Task to carry out
What you return must match the records exactly, line for line.

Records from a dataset
======

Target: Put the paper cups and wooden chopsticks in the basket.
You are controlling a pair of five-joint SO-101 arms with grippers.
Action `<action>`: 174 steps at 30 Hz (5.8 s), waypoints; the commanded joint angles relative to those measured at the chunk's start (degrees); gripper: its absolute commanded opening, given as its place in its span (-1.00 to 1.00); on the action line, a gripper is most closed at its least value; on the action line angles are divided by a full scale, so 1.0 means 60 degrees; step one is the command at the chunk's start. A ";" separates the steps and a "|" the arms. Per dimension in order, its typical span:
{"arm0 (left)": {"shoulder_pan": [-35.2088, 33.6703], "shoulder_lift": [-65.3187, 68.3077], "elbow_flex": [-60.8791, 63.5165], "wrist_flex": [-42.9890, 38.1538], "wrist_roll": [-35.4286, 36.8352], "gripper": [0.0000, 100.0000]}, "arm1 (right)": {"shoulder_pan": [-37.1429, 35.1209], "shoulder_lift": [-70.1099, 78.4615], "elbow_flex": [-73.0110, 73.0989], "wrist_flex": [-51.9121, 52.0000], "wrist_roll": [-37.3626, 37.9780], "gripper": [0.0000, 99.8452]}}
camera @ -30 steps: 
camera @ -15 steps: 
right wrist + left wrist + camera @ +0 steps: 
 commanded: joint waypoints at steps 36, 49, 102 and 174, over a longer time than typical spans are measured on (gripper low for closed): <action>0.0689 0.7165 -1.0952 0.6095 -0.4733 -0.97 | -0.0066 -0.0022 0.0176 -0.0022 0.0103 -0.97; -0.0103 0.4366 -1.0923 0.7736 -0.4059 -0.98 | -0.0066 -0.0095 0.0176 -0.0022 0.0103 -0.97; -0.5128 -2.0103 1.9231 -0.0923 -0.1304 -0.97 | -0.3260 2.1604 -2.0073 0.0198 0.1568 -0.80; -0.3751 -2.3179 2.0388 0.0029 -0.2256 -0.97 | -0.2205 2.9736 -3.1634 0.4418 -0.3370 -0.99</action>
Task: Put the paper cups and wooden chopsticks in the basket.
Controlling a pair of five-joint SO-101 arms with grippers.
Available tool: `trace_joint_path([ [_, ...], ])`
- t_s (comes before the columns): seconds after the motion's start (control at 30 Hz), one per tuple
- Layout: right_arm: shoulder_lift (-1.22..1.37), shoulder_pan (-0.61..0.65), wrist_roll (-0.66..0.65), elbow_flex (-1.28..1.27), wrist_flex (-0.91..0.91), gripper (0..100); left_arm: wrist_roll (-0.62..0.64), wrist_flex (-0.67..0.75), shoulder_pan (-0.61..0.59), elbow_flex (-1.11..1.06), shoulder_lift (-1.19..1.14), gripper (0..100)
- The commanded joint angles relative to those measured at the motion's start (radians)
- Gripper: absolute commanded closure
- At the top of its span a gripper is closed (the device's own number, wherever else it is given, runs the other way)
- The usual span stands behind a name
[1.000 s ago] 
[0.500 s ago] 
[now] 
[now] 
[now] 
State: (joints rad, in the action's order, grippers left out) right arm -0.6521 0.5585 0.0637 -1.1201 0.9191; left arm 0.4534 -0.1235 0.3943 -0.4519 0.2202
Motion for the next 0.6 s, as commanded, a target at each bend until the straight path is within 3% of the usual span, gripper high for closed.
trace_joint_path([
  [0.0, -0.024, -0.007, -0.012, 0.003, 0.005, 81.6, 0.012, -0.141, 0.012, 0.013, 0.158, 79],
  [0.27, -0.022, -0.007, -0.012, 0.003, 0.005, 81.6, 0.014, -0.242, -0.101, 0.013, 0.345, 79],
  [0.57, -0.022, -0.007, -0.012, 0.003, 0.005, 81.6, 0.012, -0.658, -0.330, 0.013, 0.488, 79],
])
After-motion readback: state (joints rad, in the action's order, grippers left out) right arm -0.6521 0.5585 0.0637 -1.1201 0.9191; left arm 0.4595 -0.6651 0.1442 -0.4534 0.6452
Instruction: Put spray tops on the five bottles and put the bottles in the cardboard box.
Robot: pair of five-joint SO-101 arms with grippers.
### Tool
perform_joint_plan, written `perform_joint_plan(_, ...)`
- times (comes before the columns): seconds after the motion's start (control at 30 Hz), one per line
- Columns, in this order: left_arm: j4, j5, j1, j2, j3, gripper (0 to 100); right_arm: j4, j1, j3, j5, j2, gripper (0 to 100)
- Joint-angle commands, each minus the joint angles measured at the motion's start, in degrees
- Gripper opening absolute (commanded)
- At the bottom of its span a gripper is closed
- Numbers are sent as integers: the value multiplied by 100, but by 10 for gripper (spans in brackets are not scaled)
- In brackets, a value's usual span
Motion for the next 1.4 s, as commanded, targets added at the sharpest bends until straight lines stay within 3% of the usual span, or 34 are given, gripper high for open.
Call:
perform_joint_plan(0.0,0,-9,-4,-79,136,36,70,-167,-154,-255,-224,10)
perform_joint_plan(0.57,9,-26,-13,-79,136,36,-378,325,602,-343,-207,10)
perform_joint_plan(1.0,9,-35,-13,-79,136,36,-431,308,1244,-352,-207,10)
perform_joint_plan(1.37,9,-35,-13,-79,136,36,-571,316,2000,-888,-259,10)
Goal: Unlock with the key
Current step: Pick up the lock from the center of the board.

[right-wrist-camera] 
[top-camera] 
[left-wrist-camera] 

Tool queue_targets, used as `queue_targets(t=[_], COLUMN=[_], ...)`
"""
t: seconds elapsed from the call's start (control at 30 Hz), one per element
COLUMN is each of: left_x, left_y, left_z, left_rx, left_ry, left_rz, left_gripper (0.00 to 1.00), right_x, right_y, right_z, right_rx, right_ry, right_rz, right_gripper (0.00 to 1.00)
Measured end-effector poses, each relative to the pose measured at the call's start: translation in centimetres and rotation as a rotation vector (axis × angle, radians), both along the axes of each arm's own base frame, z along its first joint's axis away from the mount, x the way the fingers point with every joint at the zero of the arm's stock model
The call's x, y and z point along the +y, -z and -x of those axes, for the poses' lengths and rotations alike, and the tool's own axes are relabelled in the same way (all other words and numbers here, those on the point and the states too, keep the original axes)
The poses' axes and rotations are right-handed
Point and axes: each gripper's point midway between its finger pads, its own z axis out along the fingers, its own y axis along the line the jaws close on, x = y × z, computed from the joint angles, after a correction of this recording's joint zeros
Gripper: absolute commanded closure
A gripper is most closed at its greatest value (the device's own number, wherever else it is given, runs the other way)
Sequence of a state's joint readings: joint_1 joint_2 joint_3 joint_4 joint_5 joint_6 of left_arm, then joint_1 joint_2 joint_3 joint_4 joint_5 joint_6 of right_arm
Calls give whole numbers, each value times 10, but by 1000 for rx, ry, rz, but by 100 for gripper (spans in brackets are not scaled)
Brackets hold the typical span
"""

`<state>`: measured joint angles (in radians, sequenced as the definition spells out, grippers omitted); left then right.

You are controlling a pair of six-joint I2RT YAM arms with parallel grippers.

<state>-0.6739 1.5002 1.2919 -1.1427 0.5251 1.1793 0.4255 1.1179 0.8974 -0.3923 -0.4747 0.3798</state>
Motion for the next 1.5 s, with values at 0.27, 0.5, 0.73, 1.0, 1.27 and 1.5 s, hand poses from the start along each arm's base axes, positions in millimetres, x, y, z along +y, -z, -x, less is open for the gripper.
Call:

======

Task output
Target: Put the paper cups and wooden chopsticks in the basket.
You are controlling a pair of five-joint SO-101 arms with grippers.
Action `<action>`: 174 steps at 30 Hz (5.8 s), waypoints; the commanded joint angles relative to those measured at the chunk's start (degrees); gripper: its absolute commanded opening, given as its place in its span (-1.00 to 1.00); on the action line, a gripper is most closed at its least value; on the action line angles are divided by a full scale, so 1.0 means 60 degrees; step one is the command at the chunk's start. A ";" separates the steps and a "|" the arms. Per dimension in order, its typical span:
{"arm0 (left)": {"shoulder_pan": [-35.2088, 33.6703], "shoulder_lift": [-65.3187, 68.3077], "elbow_flex": [-60.8791, 63.5165], "wrist_flex": [-42.9890, 38.1538], "wrist_roll": [-35.4286, 36.8352], "gripper": [0.0000, 100.0000]}, "arm1 (right)": {"shoulder_pan": [-37.1429, 35.1209], "shoulder_lift": [-70.1099, 78.4615], "elbow_flex": [-73.0110, 73.0989], "wrist_flex": [-51.9121, 52.0000], "wrist_roll": [-37.3626, 37.9780], "gripper": [0.0000, 99.8452]}}
camera @ -30 steps: 
camera @ -15 steps: 
right wrist + left wrist + camera @ +0 steps: 
 commanded: joint waypoints at steps 36, 49, 102 and 174, over a longer time than typical spans are measured on (gripper low for closed): <action>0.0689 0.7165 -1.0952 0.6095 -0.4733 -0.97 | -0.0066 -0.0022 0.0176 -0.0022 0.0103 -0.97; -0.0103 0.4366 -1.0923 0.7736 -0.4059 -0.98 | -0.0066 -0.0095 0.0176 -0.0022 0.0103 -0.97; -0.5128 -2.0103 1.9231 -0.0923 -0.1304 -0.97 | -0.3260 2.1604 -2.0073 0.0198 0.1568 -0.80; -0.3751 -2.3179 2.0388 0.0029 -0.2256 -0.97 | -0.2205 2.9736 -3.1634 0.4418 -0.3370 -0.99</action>
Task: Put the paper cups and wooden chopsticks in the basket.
Controlling a pair of five-joint SO-101 arms with grippers.
Available tool: `trace_joint_path([ [_, ...], ])`
- t_s (comes before the columns): seconds after the motion's start (control at 30 Hz), one per tuple
- Layout: right_arm: shoulder_lift (-1.22..1.37), shoulder_pan (-0.61..0.65), wrist_roll (-0.66..0.65), elbow_flex (-1.28..1.27), wrist_flex (-0.91..0.91), gripper (0..100); left_arm: wrist_roll (-0.62..0.64), wrist_flex (-0.67..0.75), shoulder_pan (-0.61..0.59), elbow_flex (-1.11..1.06), shoulder_lift (-1.19..1.14), gripper (0..100)
- The commanded joint angles relative to those measured at the motion's start (radians)
- Gripper: absolute commanded closure
- At the top of its span a gripper is closed (the device's own number, wherever else it is given, runs the other way)
- The usual span stands behind a name
[1.000 s ago] 
[0.500 s ago] 
[now] 
[now] 
[now] 
State: (joints rad, in the action's order, grippers left out) right arm -0.6521 0.5585 0.0637 -1.1201 0.9191; left arm 0.4534 -0.1235 0.3943 -0.4519 0.2202
Motion for the next 0.6 s, as commanded, a target at each bend until the straight path is within 3% of the usual span, gripper high for closed.
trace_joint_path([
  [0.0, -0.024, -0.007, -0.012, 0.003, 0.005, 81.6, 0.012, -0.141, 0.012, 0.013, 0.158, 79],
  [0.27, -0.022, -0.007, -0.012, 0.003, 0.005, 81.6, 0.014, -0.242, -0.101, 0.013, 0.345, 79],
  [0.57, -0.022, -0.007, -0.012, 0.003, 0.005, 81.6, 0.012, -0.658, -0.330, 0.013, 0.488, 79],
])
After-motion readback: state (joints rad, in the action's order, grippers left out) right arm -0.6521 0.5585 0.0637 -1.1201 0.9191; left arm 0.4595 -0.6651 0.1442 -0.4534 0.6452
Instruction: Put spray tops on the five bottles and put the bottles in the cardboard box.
Robot: pair of five-joint SO-101 arms with grippers.
### Tool
perform_joint_plan, written `perform_joint_plan(_, ...)`
- times (comes before the columns): seconds after the motion's start (control at 30 Hz), one per line
- Columns, in this order: left_arm: j4, j5, j1, j2, j3, gripper (0 to 100); right_arm: j4, j1, j3, j5, j2, gripper (0 to 100)
- Joint-angle commands, each minus the joint angles measured at the motion's start, in degrees
- Gripper opening absolute (commanded)
- At the bottom of its span a gripper is closed
- Numbers are sent as integers: the value multiplied by 100, but by 10 for gripper (spans in brackets are not scaled)
- In brackets, a value's usual span
Motion for the next 1.4 s, as commanded, targets added at the sharpest bends until straight lines stay within 3% of the usual span, or 34 are given, gripper high for open.
Call:
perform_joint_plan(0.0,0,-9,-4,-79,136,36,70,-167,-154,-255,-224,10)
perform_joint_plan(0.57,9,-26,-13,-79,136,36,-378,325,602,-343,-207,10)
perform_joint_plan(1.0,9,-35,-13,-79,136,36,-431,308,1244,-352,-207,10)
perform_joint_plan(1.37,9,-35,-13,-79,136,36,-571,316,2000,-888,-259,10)
Goal: Unlock with the key
Current step: Pick up the lock from the center of the board.

[right-wrist-camera] 
[top-camera] 
[left-wrist-camera] 

Tool queue_targets, used as `queue_targets(t=[_], COLUMN=[_], ...)`
"""
t: seconds elapsed from the call's start (control at 30 Hz), one per element
COLUMN is each of: left_x, left_y, left_z, left_rx, left_ry, left_rz, left_gripper (0.00 to 1.00), right_x, right_y, right_z, right_rx, right_ry, right_rz, right_gripper (0.00 to 1.00)
Measured end-effector poses, each relative to the pose measured at the call's start: translation in centimetres and rotation as a rotation vector (axis × angle, radians), both along the axes of each arm's own base frame, z along its first joint's axis away from the mount, x the way the fingers point with every joint at the zero of the arm's stock model
The call's x, y and z point along the +y, -z and -x of those axes, for the poses' lengths and rotations alike, and the tool's own axes are relabelled in the same way (all other words and numbers here, those on the point and the states too, keep the original axes)
The poses' axes and rotations are right-handed
Point and axes: each gripper's point midway between its finger pads, its own z axis out along the fingers, its own y axis along the line the jaws close on, x = y × z, computed from the joint angles, after a correction of this recording's joint zeros
Gripper: absolute commanded closure
A gripper is most closed at its greatest value (the device's own number, wherever else it is given, runs the other way)
Sequence of a state's joint readings: joint_1 joint_2 joint_3 joint_4 joint_5 joint_6 of left_arm, then joint_1 joint_2 joint_3 joint_4 joint_5 joint_6 of right_arm
Calls give whole numbers, each value times 10, but by 1000 for rx, ry, rz, but by 100 for gripper (spans in brackets are not scaled)
Brackets hold the typical span
"""

`<state>`: measured joint angles (in radians, sequenced as the definition spells out, grippers omitted); left then right.

You are controlling a pair of six-joint I2RT YAM arms with parallel grippers.

<state>-0.6739 1.5002 1.2919 -1.1427 0.5251 1.1793 0.4255 1.1179 0.8974 -0.3923 -0.4747 0.3798</state>
Motion for the next 1.5 s, with values at 0.27, 0.5, 0.73, 1.0, 1.27 and 1.5 s, hand poses from the start along each arm's base axes, positions in millimetres, x, y, z along +y, -z, -x, less is open for the gripper.
Call:

No further output is required here.